Remix.run Logo
2ndorderthought 9 hours ago

In the past month local models have been ramping up in major way meanwhile the namesake providers have upped prices, went offline randomly, and started doing slimier and slimier things.

I really think the future is local compute. Or at least self hosted models.

SchemaLoad 9 hours ago | parent | next [-]

The hosted ones still have the advantage of being able to search the internet for live info rather than being limited to a knowledge cut off date.

gbear605 9 hours ago | parent | next [-]

I’m not sure why a model needs to be hosted in order to make network calls?

hansvm 9 hours ago | parent [-]

Is there a library of good tools for LLMs to call? I have to imagine the bot-detection avoidance mechanisms are a major engineering effort and not likely to work out of the box with a simple harness and random local LLM.

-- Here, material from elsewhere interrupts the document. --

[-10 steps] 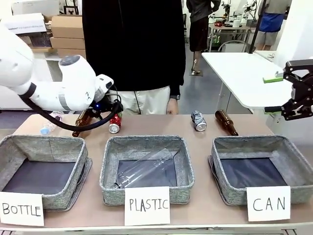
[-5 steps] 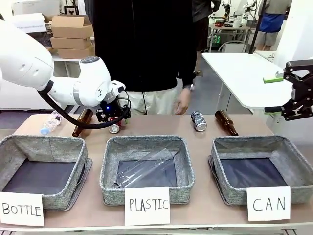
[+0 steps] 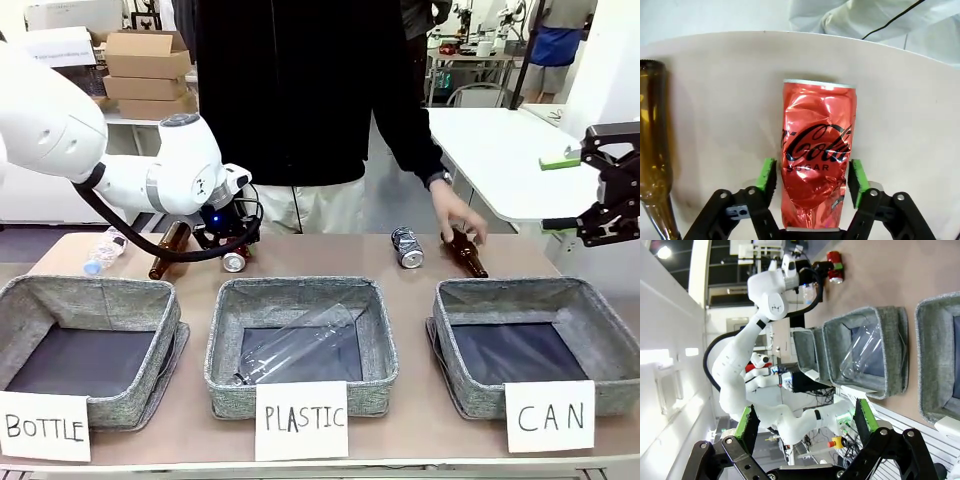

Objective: Sort the can waste into the basket.
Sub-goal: Pick up the can waste from the table and place it in the right Fabric basket.

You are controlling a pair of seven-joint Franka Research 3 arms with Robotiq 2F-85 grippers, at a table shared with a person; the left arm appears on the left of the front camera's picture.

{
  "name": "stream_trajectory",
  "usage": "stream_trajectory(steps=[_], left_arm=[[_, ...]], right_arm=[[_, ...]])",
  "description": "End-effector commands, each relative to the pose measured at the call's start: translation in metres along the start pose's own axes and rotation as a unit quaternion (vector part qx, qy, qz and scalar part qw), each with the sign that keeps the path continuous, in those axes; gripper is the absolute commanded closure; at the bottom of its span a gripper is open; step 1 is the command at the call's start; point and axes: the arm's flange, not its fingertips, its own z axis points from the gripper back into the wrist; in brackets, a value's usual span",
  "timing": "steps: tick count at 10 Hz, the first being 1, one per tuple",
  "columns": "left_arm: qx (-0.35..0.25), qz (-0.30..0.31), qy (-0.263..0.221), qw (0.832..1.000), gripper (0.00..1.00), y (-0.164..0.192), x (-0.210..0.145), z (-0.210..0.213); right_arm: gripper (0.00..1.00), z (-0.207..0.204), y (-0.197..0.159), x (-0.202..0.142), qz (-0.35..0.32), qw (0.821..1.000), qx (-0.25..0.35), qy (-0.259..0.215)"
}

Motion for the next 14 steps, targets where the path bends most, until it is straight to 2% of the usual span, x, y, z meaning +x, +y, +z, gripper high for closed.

gbear605 5 hours ago | parent | next [-]

If your volume is low enough, it should be pretty fine. It can just piggy back onto your personal browser cookies for Cloudflare.

ossa-ma 9 hours ago | parent | prev | next [-]

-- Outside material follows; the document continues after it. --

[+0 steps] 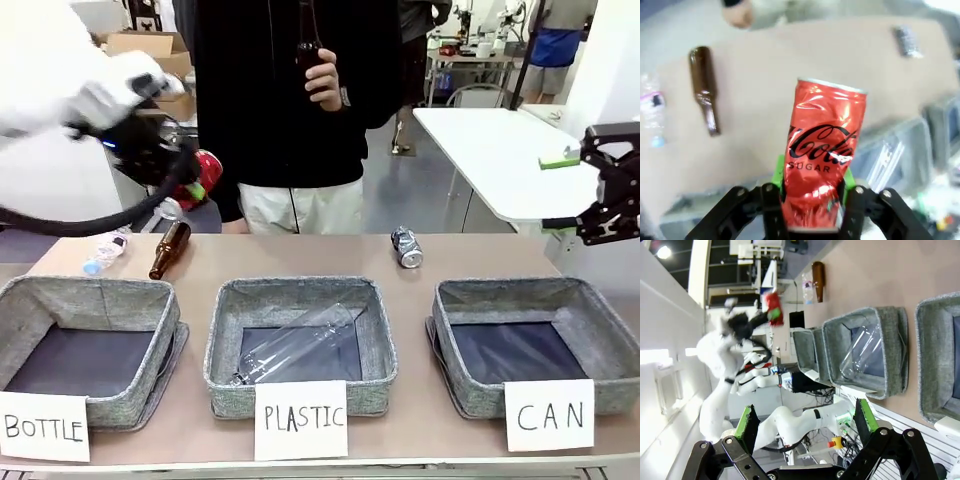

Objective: Sort the can waste into the basket.
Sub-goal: Pick up the can waste from the table and place it in the right Fabric basket.

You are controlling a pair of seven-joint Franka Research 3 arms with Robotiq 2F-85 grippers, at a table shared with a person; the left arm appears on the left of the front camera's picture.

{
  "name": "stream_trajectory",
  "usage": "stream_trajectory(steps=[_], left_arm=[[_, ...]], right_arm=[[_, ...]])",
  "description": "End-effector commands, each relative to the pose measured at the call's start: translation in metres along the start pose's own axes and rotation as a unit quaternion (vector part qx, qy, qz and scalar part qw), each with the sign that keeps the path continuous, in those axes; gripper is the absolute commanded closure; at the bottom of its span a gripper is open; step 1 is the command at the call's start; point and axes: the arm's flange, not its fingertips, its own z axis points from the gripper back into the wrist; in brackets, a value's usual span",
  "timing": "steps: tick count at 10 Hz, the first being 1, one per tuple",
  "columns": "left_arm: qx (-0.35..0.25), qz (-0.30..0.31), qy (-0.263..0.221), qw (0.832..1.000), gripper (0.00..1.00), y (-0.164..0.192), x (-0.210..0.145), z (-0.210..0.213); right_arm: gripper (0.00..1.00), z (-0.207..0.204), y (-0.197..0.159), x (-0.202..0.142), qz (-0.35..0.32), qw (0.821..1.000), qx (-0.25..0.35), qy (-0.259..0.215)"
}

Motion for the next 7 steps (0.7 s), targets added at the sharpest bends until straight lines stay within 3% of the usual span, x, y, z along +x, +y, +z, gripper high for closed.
stream_trajectory(steps=[1,2,3,6,7], left_arm=[[-0.064,-0.069,-0.029,0.995,1.00,-0.017,-0.097,0.086],[-0.082,-0.035,-0.049,0.995,1.00,-0.011,-0.115,0.097],[-0.038,-0.041,-0.013,0.998,1.00,-0.018,-0.040,0.042],[-0.038,-0.041,-0.013,0.998,1.00,-0.018,-0.040,0.042],[-0.053,-0.047,-0.022,0.997,0.53,-0.018,-0.067,0.054]], right_arm=[[0.00,-0.002,0.002,0.003,0.009,1.000,0.012,-0.001],[0.00,-0.002,0.002,0.003,0.009,1.000,0.012,-0.001],[0.00,-0.002,0.002,0.003,0.009,1.000,0.012,-0.001],[0.00,-0.002,0.002,0.003,0.009,1.000,0.012,-0.001],[0.00,0.000,0.000,0.000,-0.001,1.000,0.000,0.000]])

Even the hosted ones are blocked from searching certain sites, for example Claude is banned from searching Reddit:

`Error: "The following domains are not accessible to our user agent: ['reddit.com']."`

wyre 9 hours ago | parent | prev [-]

Tavily, Exa, Firecrawl, Perplexity, and Linkup are all tools for agents to search the web.

I’ve been building a harness the past few months and supports them all out of the box with an API key.

goosejuice 8 hours ago | parent [-]

Kagi also has an API. People who hate ads are probably the same folk that should be paying for Kagi. That's the sane alternative world where companies respect their users.

wyre 2 hours ago | parent [-]

Oh, you got me so excited. I've had a Kagi sub for 3 years, but their API is still in closed beta. I guess I could (and should reach out and ask for access).

chrisweekly 7 hours ago | parent | prev | next [-]

That's not how it works. Whether local or hosted, every modern model has a cutoff date for its training data, and can be leveraged by agents / harnesses / tools to fetch context from the internet or wherever.

darepublic 9 hours ago | parent | prev | next [-]

Local ones that support tool use can do the same

eightysixfour 9 hours ago | parent | prev [-]

You can do that locally too!

CSMastermind 9 hours ago | parent | prev [-]

What's the rough equivalent of a local model? Are we talking GPT-4?

2ndorderthought 8 hours ago | parent | next [-]

Qwen 3.6 which was released this month is a large but still smaller model. Supposedly it's at about sonnet level when configured correctly. It can be run on commodity hardware without purchasing a data center. https://www.reddit.com/r/LocalLLaMA/comments/1so1533/qwen36_...

Then there are middle size ones which require multiple gpus which are like gpts latest flagships.

Then there is kimi 2.6 which is a monster that is beating opus in some benchmarks. https://www.reddit.com/r/LocalLLaMA/comments/1sr8p49/kimi_k2...

It's basically whatever you can afford. Any trash heap laptop can run code auto complete models locally no problem. The rest require some level of investment, an idle gaming pc, or a serious investment

Terretta 9 hours ago | parent | prev | next [-]

Depends on your VRAM or "unified" memory for how smart it is, and CPU/GPU for how quick it is.

128GB of RAM? Sure, the early to mid 4s releases, except maybe 4o. And on an M5 Max, about the same speed.

I wouldn't really bother under 64GB (meaning 32GB or less) except for entertainment value (chats, summaries, tasky read-only agent things).

kay_o 9 hours ago | parent | prev [-]

GLM 5.1 and DeepSeek 4 are acceptable, but the cost of hardware and energy cost that depending on your use case you may as well purchase a Tokens. They get useless and stupid rapidilty if you quant enough to run on single 16-24GB GPU style.